Problem details | Find every line below where the string "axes" shows up, and copy those lines.

Start of Block

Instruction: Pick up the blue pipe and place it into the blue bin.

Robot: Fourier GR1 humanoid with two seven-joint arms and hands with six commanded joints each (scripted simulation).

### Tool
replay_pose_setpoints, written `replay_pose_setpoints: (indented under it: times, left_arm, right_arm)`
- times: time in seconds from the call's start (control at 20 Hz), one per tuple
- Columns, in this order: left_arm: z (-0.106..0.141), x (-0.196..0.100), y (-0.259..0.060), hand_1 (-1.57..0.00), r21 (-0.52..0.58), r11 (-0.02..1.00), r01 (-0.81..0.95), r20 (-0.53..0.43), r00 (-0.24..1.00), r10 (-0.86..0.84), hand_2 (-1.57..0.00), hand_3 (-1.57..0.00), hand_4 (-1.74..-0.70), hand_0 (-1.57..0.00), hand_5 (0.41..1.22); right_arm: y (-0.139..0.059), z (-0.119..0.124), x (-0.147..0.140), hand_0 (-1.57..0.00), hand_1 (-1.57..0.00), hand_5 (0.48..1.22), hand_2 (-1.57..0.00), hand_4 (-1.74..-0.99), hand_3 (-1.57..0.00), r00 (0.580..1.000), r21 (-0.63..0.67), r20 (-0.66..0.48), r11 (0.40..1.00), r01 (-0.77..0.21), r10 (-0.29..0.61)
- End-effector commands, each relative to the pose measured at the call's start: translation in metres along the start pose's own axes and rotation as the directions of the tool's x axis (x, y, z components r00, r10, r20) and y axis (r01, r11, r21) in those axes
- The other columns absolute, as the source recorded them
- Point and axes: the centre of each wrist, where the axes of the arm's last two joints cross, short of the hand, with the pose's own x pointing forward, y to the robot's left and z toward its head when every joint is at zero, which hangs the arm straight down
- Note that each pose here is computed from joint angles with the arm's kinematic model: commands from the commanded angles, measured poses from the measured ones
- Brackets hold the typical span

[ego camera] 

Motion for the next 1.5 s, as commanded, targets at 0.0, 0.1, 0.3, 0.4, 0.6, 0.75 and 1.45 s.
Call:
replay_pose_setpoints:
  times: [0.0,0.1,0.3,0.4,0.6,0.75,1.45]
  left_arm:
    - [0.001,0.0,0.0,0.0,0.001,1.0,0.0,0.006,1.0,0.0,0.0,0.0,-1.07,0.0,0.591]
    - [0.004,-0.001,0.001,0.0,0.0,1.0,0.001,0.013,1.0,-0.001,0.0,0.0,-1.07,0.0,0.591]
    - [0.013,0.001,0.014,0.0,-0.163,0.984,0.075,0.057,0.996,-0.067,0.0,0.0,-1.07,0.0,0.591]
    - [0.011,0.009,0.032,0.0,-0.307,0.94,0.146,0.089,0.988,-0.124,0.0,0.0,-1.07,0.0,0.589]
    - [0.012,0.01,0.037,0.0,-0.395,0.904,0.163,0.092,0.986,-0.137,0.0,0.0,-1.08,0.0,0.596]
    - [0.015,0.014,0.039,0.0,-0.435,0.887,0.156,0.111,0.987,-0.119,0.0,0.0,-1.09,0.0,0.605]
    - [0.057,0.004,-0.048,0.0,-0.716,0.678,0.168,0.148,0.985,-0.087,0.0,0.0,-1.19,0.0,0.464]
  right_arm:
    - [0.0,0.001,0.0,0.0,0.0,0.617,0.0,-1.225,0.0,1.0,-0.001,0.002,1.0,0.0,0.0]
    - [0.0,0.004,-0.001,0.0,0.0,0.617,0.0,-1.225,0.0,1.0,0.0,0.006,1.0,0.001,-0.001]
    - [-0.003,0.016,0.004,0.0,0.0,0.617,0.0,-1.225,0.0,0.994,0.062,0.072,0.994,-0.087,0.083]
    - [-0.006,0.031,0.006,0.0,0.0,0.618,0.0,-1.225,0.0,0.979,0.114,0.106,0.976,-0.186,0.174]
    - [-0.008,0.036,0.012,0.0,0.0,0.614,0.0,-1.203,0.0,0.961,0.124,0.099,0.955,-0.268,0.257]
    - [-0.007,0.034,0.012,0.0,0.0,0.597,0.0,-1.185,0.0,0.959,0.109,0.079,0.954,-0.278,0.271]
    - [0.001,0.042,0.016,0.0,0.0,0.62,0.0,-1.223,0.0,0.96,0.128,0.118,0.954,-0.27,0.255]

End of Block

Answer for this exercise |
- End-effector commands, each relative to the pose measured at the call's start: translation in metres along the start pose's own axes and rotation as the directions of the tool's x axis (x, y, z components r00, r10, r20) and y axis (r01, r11, r21) in those axes
- Point and axes: the centre of each wrist, where the axes of the arm's last two joints cross, short of the hand, with the pose's own x pointing forward, y to the robot's left and z toward its head when every joint is at zero, which hangs the arm straight down

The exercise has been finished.